Wednesday The rain stopped, so Kate rushed to hang the laundry before it rained again.
The barn became flooded and Kate rushed to save the animals.
Kate looking out the window, while the other children were asleep.
Kate heard a crack like thunder, and another, and another. With a sounds like a cannon fire, the Honey Creek bridge, the engine, and four terrified crew members crashed into the roaring water.
“I’m going” Kate said. Kate’s mother gripped her arm. “No, Kate. You could be killed in that storm!” Kate grabbed that railroad lantern. “If Pa Were out there I’d go.” She said. “I have to do it, Ma.” Kate pulled on her barn coat and battered straw hat.
The water tossed trees and twisted metal like toys.

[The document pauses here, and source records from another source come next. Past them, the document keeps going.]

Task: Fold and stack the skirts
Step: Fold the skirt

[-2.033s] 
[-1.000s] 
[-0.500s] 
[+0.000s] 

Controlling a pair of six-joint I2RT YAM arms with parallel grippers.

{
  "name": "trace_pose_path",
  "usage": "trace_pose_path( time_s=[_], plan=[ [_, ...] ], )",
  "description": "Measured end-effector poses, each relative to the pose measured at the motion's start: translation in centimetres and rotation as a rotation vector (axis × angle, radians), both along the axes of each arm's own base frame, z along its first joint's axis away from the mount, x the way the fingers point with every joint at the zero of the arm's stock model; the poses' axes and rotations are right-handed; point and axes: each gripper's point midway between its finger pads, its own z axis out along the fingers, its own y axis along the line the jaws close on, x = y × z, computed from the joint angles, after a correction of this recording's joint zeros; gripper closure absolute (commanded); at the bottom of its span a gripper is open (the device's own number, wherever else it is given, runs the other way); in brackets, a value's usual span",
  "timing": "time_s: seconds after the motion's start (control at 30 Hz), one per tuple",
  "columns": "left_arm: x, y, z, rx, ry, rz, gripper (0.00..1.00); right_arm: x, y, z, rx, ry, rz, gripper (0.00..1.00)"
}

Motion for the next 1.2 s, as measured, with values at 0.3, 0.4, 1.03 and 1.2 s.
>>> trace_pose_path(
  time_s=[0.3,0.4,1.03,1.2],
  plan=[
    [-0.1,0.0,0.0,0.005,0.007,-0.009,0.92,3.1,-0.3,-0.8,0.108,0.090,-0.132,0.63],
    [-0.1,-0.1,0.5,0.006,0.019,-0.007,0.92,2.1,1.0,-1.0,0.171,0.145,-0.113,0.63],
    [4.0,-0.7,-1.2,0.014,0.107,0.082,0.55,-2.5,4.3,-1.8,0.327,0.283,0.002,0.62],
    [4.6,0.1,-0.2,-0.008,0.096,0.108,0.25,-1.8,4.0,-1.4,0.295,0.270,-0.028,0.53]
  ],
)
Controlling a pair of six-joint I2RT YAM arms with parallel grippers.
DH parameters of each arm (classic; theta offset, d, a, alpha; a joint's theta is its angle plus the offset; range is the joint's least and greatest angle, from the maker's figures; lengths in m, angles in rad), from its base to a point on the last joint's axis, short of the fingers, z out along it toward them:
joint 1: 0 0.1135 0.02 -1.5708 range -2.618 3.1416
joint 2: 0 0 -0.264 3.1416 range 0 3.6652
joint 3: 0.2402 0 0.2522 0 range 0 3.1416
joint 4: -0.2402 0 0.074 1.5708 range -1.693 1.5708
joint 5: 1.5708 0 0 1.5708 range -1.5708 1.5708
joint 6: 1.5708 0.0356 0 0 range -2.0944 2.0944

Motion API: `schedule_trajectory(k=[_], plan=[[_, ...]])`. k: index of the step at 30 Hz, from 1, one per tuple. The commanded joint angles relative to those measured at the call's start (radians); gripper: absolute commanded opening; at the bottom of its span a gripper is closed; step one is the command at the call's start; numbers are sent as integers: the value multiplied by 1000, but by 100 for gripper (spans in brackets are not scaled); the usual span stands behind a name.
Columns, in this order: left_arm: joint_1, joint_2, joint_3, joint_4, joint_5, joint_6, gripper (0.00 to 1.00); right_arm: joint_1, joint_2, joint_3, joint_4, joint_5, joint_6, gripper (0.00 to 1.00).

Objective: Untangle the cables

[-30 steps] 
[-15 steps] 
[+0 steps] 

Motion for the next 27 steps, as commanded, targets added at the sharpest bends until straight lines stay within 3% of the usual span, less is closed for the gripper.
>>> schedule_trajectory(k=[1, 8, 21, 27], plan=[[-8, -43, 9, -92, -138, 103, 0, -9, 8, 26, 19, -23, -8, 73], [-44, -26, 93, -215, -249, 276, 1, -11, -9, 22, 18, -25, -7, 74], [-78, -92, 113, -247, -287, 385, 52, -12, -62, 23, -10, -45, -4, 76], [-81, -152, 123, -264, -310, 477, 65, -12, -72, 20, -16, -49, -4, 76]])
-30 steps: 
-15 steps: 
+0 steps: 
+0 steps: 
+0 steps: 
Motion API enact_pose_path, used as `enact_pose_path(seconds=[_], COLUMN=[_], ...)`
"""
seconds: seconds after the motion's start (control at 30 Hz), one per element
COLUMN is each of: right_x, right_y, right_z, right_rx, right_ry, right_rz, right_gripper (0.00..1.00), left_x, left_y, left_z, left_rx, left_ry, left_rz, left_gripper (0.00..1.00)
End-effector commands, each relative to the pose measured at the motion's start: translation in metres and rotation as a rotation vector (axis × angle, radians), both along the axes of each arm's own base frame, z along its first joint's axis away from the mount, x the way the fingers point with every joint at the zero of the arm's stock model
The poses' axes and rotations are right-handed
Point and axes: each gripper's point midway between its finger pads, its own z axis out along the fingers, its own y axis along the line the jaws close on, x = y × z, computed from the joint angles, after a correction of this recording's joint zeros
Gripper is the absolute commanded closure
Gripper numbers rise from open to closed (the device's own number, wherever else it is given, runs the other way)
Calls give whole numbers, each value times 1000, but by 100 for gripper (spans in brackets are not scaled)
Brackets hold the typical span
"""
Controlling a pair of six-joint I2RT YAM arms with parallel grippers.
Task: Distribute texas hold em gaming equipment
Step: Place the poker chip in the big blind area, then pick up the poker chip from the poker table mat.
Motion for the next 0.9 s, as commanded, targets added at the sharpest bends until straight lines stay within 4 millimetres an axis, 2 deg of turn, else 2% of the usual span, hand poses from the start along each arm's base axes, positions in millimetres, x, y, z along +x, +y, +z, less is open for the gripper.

Two men clung to branches surrounded by wreckage, they were screaming for help. The other two crew members had been washed away. Kate waved her lantern to say “Hold on. Just hold on. I’ll do something.”
Before Kate could think of a way to help the men a terrible thought struck her head. “The midnight express was scheduled to come through in less than an hour. The train, its crew, and two hundred passengers were right now, right this minute, headed toward Honey Creek, not realizing that the bridge was out.” It had sounded like cannon fire when Number 11 went down. It would sound like an entire war if the midnight express crashed into Honey Creek. Over 200 people could die. She had to stop that train!